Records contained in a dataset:
========================

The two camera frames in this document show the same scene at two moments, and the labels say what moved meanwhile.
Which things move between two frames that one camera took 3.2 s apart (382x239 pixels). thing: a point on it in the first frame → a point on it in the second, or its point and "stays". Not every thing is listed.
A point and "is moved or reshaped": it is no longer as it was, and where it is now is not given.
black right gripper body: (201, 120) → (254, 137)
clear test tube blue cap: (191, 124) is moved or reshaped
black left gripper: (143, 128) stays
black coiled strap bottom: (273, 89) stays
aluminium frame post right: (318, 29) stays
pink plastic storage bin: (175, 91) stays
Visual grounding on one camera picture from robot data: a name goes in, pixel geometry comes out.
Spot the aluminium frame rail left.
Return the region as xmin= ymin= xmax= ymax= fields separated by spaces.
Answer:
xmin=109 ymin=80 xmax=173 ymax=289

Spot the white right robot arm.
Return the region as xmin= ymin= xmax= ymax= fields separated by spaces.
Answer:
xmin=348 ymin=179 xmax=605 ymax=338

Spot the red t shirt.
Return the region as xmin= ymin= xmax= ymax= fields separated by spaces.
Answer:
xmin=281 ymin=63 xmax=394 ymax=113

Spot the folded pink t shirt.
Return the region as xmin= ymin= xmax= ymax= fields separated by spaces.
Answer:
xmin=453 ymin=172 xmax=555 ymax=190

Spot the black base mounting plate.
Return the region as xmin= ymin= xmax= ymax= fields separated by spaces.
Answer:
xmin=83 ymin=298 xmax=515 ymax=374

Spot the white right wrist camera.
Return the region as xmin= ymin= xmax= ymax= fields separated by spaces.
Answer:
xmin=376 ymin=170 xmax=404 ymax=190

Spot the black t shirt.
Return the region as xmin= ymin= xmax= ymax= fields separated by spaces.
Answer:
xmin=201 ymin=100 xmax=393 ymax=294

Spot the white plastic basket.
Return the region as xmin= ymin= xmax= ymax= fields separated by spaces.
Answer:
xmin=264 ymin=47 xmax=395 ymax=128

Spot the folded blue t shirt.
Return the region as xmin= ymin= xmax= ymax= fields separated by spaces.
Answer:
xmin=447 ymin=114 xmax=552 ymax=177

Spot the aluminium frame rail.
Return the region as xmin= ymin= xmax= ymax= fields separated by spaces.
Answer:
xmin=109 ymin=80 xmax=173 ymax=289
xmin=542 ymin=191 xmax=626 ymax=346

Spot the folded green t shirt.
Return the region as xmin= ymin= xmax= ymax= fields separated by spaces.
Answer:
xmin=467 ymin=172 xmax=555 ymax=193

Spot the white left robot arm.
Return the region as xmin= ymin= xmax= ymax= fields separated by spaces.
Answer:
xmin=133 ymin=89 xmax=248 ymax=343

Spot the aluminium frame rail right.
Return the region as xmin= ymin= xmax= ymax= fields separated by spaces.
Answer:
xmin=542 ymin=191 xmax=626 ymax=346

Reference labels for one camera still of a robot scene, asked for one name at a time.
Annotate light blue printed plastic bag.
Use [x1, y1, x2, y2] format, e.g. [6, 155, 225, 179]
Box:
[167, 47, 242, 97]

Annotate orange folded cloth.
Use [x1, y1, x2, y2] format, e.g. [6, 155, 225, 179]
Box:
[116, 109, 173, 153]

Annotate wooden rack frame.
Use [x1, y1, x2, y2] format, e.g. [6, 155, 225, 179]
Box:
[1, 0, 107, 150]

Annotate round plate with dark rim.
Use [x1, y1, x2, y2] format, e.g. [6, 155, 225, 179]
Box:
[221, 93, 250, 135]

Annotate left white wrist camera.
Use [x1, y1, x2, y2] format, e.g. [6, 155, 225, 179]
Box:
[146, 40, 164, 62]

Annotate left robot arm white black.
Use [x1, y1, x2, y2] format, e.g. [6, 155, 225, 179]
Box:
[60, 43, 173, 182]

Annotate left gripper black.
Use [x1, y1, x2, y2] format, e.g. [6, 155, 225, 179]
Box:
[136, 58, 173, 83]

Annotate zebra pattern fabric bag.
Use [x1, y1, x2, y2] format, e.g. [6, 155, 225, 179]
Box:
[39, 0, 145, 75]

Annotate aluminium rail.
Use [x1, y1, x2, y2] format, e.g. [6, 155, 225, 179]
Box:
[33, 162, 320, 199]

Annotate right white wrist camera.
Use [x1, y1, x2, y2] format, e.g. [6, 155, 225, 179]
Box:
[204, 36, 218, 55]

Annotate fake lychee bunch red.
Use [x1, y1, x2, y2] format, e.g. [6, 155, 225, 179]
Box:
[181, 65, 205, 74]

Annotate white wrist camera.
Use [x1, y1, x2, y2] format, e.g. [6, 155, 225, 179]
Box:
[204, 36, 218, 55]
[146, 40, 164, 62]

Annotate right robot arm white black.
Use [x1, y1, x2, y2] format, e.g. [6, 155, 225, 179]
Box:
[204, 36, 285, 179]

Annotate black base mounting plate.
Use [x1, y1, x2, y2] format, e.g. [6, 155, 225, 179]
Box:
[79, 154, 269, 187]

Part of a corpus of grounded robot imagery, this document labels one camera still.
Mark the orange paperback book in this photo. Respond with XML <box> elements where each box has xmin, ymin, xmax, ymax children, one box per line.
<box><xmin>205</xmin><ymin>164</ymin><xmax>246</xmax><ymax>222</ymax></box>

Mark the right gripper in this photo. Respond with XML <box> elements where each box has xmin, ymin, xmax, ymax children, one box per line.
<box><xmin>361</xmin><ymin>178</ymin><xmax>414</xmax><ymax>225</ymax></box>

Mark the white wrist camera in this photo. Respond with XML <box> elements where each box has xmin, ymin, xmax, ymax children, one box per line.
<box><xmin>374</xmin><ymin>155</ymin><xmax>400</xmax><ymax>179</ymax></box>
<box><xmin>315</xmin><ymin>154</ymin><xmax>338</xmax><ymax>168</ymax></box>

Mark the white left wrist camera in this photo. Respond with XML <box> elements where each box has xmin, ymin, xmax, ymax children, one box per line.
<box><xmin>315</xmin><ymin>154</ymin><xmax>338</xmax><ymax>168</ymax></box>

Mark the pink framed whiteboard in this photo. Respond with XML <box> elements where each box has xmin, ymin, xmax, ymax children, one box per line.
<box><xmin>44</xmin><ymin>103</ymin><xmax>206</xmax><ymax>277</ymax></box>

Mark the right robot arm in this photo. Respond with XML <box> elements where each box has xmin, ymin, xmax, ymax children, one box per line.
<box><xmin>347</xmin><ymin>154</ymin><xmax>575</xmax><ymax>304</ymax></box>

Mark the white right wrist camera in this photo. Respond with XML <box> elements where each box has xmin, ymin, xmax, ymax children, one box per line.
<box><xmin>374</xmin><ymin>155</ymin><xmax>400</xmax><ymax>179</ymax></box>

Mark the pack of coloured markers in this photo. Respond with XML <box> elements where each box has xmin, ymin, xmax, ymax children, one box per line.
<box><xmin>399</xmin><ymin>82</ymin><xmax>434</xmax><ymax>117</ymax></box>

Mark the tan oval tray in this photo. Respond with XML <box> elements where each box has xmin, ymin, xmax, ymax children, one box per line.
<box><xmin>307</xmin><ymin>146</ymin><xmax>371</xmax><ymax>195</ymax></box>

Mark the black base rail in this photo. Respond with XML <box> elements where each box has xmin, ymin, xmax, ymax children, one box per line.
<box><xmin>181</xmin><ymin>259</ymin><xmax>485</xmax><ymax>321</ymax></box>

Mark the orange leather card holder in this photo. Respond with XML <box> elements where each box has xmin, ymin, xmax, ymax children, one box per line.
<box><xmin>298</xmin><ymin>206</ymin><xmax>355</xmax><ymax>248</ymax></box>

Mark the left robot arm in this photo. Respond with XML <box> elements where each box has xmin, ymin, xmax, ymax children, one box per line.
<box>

========================

_Directions_: All that should be written out is the stretch of lines above between the one holding "Spot the aluminium frame rail left." and the one holding "Spot the folded pink t shirt.", inclusive, exactly as given.

_Result below_:
Spot the aluminium frame rail left.
Return the region as xmin= ymin= xmax= ymax= fields separated by spaces.
Answer:
xmin=109 ymin=80 xmax=173 ymax=289

Spot the white right robot arm.
Return the region as xmin= ymin= xmax= ymax= fields separated by spaces.
Answer:
xmin=348 ymin=179 xmax=605 ymax=338

Spot the red t shirt.
Return the region as xmin= ymin= xmax= ymax= fields separated by spaces.
Answer:
xmin=281 ymin=63 xmax=394 ymax=113

Spot the folded pink t shirt.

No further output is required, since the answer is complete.